RomaFF14 – Aga’s House: recensione del film di Lendita Zeqiraj
Il lungometraggio di Lendita Zeqiraj è un'opera prima difficilmente dimenticabile, un'affascinante lettura della femminilità kosovara ai confini del mondo.
La sezione Alice nella città della Festa del Cinema di Roma 2019 ha dato enorme spazio alle storie di grandi donne – e in particolare di coming of age bizzarri e a modo loro suggestivi e innovativi. Non fa eccezione Aga’s House (2019) l’opera prima della regista kosovara Lendita Zeqiraj con protagonisti Arti Lokaj, Shengyl Ismaili, Bashri Lushtaku e Adriana Matoshi, un racconto di formazione dal forte peso drammatico sulla ricerca di sé e del proprio genitore scomparso.
Aga’s house racconta infatti di Aga (interpretato da Arti Lokaj), un bambino di 9 anni kosovaro che vive in una remota montagna della regione di appartenenza assieme a sua madre (Kumria, interpretata da Shengyl Ismaili) e altre donne della comunità. Aga cerca di guadagnare del denaro vendendo sigarette, ma il suo obiettivo è quello di fare il possibile per cercare il padre scomparso.
L’unica figura paterna nella sua vita è Cera (Bashri Lushtaku), un uomo arrogante e brutale che tiene d’occhio Aga, troppo piccolo per capire perché vive in un posto sperduto assieme a tutte le donne.
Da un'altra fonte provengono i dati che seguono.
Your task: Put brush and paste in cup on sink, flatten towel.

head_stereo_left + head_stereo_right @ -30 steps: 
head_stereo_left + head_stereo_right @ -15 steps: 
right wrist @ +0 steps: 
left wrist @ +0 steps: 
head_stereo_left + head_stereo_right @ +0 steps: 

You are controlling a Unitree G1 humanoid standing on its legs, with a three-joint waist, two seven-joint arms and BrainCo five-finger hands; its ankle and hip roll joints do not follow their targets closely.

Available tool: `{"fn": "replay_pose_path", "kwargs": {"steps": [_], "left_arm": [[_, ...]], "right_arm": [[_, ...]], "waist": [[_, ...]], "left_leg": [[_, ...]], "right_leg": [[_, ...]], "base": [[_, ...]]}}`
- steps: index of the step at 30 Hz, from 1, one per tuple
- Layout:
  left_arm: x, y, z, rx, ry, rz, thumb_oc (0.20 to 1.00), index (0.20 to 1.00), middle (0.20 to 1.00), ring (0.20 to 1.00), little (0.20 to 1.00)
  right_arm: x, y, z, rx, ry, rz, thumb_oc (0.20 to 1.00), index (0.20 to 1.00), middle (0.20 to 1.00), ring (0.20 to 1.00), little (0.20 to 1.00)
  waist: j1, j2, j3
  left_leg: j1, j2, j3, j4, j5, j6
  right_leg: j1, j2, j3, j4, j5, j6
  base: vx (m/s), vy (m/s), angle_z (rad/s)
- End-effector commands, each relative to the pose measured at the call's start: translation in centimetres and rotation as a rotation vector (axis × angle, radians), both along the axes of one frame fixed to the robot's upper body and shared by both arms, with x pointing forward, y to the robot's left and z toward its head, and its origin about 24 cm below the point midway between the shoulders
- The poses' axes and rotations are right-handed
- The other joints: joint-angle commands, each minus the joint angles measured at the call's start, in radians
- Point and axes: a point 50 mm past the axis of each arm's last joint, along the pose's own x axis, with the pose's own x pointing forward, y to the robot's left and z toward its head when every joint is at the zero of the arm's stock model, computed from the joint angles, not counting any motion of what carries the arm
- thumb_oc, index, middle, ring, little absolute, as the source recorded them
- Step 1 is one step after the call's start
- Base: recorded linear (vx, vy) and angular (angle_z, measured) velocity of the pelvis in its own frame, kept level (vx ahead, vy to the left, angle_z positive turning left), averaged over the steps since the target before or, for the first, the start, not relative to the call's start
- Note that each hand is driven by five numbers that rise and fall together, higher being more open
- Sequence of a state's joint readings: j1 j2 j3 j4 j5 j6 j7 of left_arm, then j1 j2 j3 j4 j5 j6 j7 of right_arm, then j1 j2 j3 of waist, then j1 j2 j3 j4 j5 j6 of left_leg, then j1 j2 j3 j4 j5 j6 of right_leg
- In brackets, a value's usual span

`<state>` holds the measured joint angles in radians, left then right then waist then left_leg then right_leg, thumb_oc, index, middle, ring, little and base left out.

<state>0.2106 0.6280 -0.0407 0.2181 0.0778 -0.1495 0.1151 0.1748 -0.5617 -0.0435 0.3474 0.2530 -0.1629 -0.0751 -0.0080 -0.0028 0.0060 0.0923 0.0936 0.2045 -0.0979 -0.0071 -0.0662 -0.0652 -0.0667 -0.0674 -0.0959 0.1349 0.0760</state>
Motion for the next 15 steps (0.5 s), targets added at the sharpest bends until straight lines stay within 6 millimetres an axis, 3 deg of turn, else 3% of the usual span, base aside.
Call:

Il realizzarsi di un evento inaspettato, spingerà Aga a prendere parte a una sequenza di eventi volti a scoprire la verità sulla sua vita.
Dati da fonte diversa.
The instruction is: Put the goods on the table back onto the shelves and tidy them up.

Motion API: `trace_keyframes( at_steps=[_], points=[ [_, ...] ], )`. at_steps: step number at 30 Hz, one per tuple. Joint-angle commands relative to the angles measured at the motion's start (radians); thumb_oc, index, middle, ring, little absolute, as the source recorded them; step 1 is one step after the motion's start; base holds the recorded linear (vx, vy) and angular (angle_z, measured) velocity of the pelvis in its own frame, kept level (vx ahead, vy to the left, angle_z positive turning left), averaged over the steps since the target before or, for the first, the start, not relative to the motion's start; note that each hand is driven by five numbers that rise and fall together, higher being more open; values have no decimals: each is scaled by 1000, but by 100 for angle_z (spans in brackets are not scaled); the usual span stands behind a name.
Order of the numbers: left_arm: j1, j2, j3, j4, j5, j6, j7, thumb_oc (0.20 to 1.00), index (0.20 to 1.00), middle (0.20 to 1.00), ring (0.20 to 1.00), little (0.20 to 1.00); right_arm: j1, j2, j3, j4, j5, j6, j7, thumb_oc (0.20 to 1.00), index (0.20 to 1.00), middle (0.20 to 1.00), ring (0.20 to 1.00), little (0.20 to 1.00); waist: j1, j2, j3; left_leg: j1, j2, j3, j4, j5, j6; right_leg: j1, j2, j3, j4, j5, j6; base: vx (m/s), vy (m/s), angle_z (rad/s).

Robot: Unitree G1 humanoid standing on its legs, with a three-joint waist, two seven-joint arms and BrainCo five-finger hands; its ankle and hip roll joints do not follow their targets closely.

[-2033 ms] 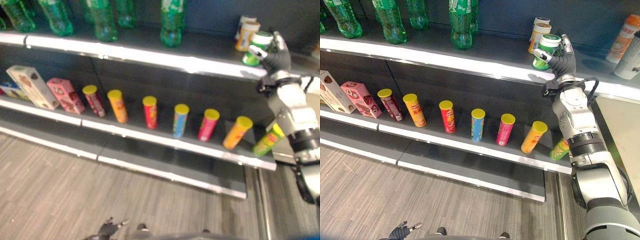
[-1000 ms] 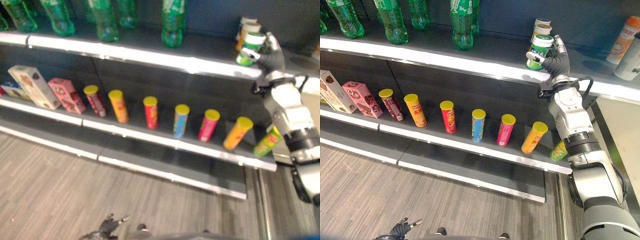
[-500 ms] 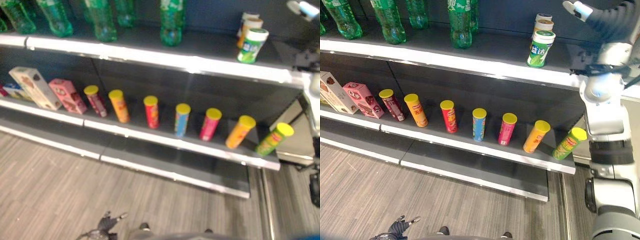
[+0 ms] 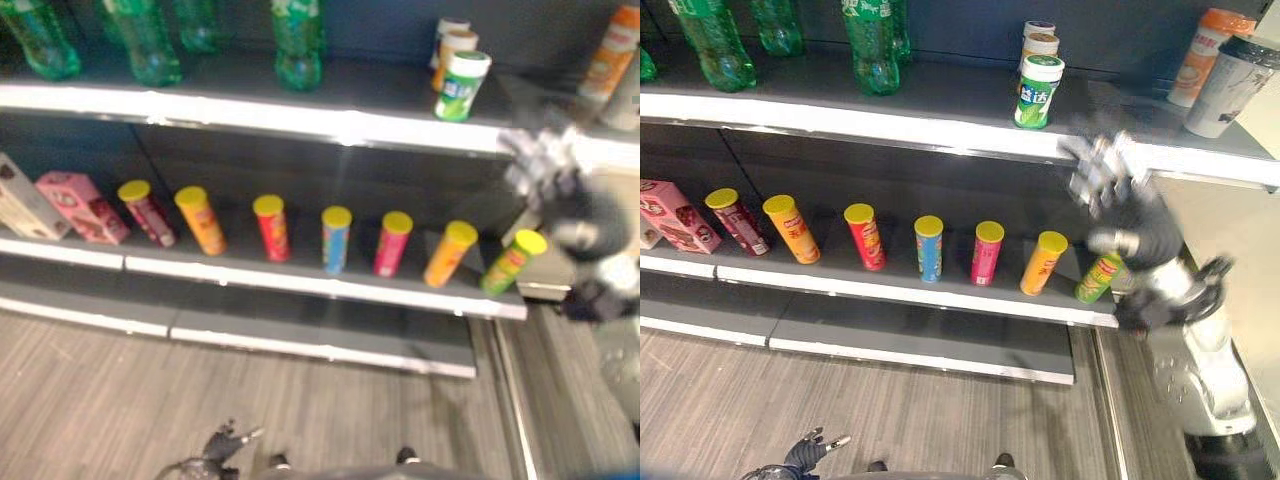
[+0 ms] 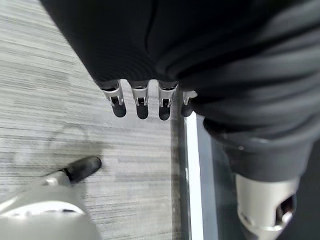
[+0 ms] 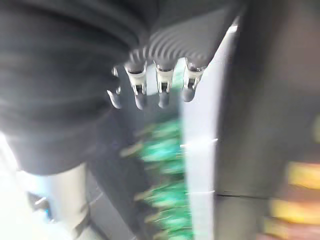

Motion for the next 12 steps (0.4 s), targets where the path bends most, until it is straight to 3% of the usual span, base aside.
trace_keyframes(
  at_steps=[1, 5, 6, 9, 12],
  points=[
    [-79, 6, -3, 17, 49, -35, -39, 1000, 1000, 1000, 1000, 1000, 50, -45, 43, 163, -229, 78, 73, 1000, 1000, 1000, 1000, 1000, -35, 30, 21, 47, 17, 137, 13, -84, -32, -12, -37, -47, 90, -86, 27, -40, 13, -15],
    [-82, -19, -80, -36, 55, -27, -49, 1000, 1000, 1000, 1000, 1000, 24, 20, 174, 555, -647, 39, -23, 1000, 1000, 1000, 1000, 1000, -39, 35, 29, 43, 22, 138, 13, -82, -32, -12, -34, -47, 78, -83, 27, -28, -8, -18],
    [-82, -18, -80, -36, 55, -27, -49, 1000, 1000, 1000, 1000, 1000, 22, 21, 176, 557, -648, 37, -24, 1000, 1000, 1000, 1000, 1000, -40, 34, 30, 43, 22, 138, 13, -82, -32, -11, -34, -47, 78, -83, 27, -13, -17, -16],
    [-107, -40, -136, -29, 46, -28, -21, 1000, 1000, 1000, 1000, 1000, -104, 195, 237, 901, -762, 17, -214, 1000, 1000, 1000, 1000, 1000, -31, 35, 33, 42, 21, 131, 16, -82, -26, -6, -32, -46, 70, -82, 25, -8, -31, -3],
    [-143, -41, -136, -23, 7, -26, 23, 1000, 1000, 1000, 1000, 1000, -187, 337, 209, 1117, -756, 21, -358, 1000, 1000, 1000, 1000, 1000, -26, 38, 30, 42, 20, 128, 15, -86, -20, -6, -29, -40, 64, -82, 22, -3, -11, 0]
  ],
)
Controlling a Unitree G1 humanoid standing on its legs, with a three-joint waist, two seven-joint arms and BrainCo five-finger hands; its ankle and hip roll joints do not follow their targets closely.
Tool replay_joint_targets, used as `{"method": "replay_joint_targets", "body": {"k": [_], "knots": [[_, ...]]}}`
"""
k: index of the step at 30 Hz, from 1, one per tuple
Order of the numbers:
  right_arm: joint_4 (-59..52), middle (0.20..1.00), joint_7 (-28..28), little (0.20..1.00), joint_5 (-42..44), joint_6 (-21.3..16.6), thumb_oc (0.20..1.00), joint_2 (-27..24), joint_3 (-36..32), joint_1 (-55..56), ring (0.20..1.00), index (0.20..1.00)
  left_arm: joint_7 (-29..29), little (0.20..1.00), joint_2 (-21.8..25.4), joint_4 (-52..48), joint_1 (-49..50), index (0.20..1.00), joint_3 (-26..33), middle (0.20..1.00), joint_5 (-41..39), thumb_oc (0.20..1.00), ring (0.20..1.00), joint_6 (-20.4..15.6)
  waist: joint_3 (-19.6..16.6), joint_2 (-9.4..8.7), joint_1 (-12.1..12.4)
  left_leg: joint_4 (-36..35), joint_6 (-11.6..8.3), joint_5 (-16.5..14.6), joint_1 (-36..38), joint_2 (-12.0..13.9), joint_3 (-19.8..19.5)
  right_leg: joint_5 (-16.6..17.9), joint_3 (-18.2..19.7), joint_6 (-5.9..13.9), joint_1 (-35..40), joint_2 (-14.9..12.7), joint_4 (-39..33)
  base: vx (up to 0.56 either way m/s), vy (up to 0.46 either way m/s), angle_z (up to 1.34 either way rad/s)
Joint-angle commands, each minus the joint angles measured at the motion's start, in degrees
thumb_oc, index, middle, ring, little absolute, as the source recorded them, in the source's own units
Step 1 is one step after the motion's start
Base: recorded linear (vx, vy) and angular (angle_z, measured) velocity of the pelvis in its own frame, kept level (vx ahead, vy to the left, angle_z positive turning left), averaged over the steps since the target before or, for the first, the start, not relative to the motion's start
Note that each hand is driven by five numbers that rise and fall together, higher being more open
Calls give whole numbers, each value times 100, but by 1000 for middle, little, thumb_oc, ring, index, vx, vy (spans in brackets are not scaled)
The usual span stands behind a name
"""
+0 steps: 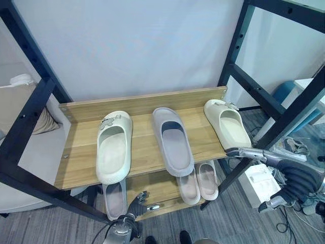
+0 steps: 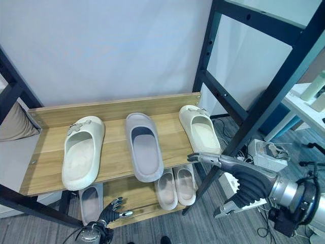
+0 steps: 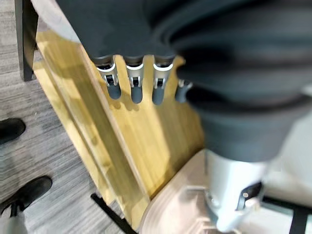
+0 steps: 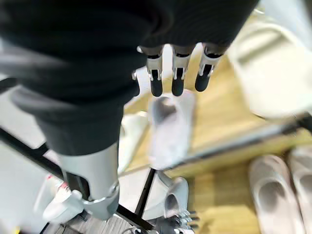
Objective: Arrange the slippers neatly on the shoe rack.
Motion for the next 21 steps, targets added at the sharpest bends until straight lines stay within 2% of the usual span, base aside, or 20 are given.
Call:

Aga’s house: personaggi unici e dialoghi vivaci
Sin dalle sequenze iniziali è chiaro che ci troviamo dinanzi a un prodotto originale e ricco di sfumature in cui risulta lampante la bontà del lavoro della Zeqiraj – specie in fase di scrittura – a partire proprio dalla presentazione dei personaggi. Le cinque donne protagoniste di Aga’s house (2019) sono infatti personaggi ricchi di sfumature e contraddizioni, guide del protagonista in un angolo remoto di mondo, dove vive una comunità viva e variopinta che ci viene fatta scoprire gradualmente attraverso dialoghi vivaci e brillanti – momenti ilari che sembrano quasi occultare il contesto narrativo di una comunità isolata dal mondo che le protagoniste stesse chiamano “casa rifugio“.
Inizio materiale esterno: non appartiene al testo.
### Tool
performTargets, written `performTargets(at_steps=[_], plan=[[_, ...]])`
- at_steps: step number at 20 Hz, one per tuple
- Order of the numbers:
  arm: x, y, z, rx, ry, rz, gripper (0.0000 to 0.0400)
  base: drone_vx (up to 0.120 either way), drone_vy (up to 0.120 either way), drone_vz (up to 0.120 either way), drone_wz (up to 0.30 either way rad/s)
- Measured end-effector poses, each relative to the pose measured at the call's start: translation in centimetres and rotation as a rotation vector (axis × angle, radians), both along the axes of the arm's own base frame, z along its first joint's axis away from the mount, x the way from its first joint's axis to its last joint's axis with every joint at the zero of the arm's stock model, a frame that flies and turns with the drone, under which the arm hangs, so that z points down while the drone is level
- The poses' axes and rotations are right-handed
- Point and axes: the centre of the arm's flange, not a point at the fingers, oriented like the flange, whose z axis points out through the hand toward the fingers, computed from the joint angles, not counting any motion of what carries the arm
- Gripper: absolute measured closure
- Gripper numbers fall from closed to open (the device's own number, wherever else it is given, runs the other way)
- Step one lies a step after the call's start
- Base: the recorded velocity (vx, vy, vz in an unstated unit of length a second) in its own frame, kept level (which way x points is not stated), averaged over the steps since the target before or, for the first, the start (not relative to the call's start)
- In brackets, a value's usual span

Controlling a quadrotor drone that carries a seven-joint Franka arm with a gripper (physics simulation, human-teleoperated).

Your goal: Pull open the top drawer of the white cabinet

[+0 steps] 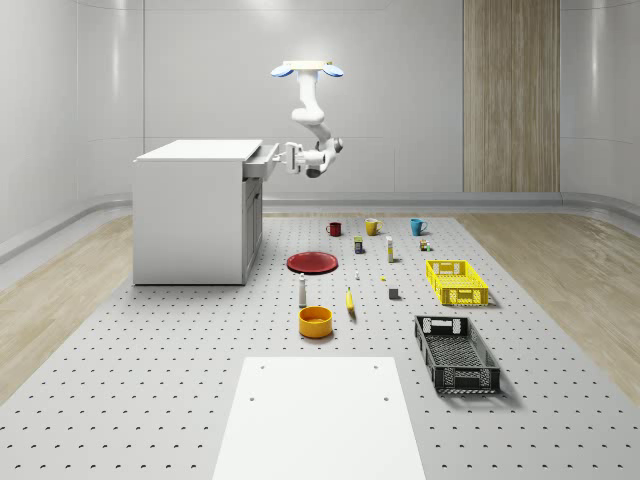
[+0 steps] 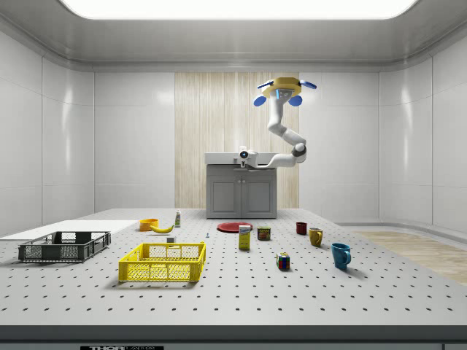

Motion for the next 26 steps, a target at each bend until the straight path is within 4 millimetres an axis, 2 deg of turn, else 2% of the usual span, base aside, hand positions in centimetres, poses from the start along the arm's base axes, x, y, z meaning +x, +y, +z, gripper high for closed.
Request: performTargets(at_steps=[2,3,4,10,21,23,24,26], plan=[[0.0,-0.5,0.0,0.0,0.0,0.0,0.0286,0.0,0.0,0.0,0.0],[-0.3,-0.8,0.6,-0.012,0.04,0.0,0.0233,0.0,0.0,0.0,0.0],[-0.1,-1.1,0.1,-0.014,-0.024,-0.001,0.025,0.0,0.0,0.0,0.0],[0.0,-2.3,0.0,-0.003,-0.011,-0.001,0.0285,0.0,0.0,0.0,0.0],[0.0,-6.2,0.0,0.0,0.003,0.0,0.0286,0.0,0.0,0.0,0.0],[0.0,-7.1,0.0,0.0,0.002,0.0,0.0289,0.0,0.12,0.0,0.0],[0.0,-7.5,0.0,0.0,0.001,0.0,0.0275,0.0,0.12,0.0,0.0],[0.0,-8.3,0.0,0.001,0.0,0.0,0.0204,0.0,0.12,0.0,0.0]])
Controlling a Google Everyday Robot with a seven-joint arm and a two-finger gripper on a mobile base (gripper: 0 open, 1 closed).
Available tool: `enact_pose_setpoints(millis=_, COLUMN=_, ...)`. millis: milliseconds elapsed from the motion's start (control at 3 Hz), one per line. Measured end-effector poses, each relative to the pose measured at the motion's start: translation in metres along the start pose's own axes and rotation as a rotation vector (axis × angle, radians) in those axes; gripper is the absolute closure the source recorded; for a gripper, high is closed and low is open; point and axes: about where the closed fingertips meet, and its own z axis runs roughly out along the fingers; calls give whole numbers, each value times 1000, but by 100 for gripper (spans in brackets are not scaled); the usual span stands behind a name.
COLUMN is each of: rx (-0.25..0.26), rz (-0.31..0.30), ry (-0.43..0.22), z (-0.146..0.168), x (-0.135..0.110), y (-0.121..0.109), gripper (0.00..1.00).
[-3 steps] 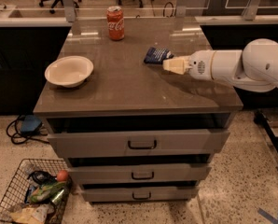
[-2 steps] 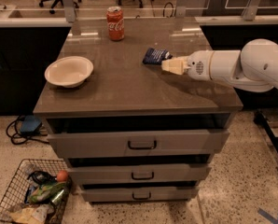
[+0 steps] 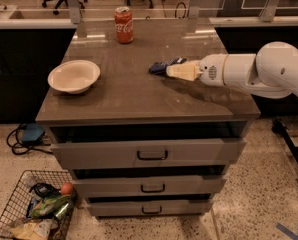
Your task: Pick rxbar blueberry from paper bowl and place on counter
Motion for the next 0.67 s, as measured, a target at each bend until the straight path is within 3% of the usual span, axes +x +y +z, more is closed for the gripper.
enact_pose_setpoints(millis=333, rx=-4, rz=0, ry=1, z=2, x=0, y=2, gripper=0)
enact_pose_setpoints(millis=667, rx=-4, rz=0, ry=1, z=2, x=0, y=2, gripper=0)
Attraverso una regia vivace e frenetica che predilige i primi piani, Aga’s House si caratterizza proprio per una forte componente intimista in un contesto però drammatico e al contempo ilare e vivo. Per una narrazione che dà libero sfogo al suo ensemble di personaggi tutt’altro che perfetti, immediati, danneggiati, da cui emerge la fervente vitalità dell’Aga di Lokaj – quella di un bambino curioso, intelligente, irrequieto e il suo bisogno ontologico di una figura paterna che gli permetta di crescere e guidarlo nella scoperta di sé e delle sue prime volte.
Tale bisogno scaturisce almeno in parte vista la tipologia di racconto – il rapporto tra Aga e il Cera di Lushtaku, in un surrogato di rapporto paterno con l’unico membro della comunità provvisto d’auto, in un’ambiguità relazionale che oscilla ora nella tenerezza, o nella violenza e fermezza – in una narrazione dallo stile asciutto, di forte intensità visiva, ma che nel suo sviluppo sembra soffrire troppo di un’impostazione da cortometraggio, terreno fertile della regista kosovara.
Aga’s house: Un’opera prima originale e suggestiva
Una narrazione chiaramente fragile e intimista che inserisce un importante elemento “di formazione” del giovane Aga, volto però a essere offuscato nei meandri di cambi di ritmo sostanziali e personaggi dall’animo forte e curioso. Tanto basta però ad Aga’s house per delineare un’affascinante lettura della femminilità kosovara ai confini del mondo – per un’opera prima difficilmente dimenticabile volta a lanciare il talento della Zeqiraj.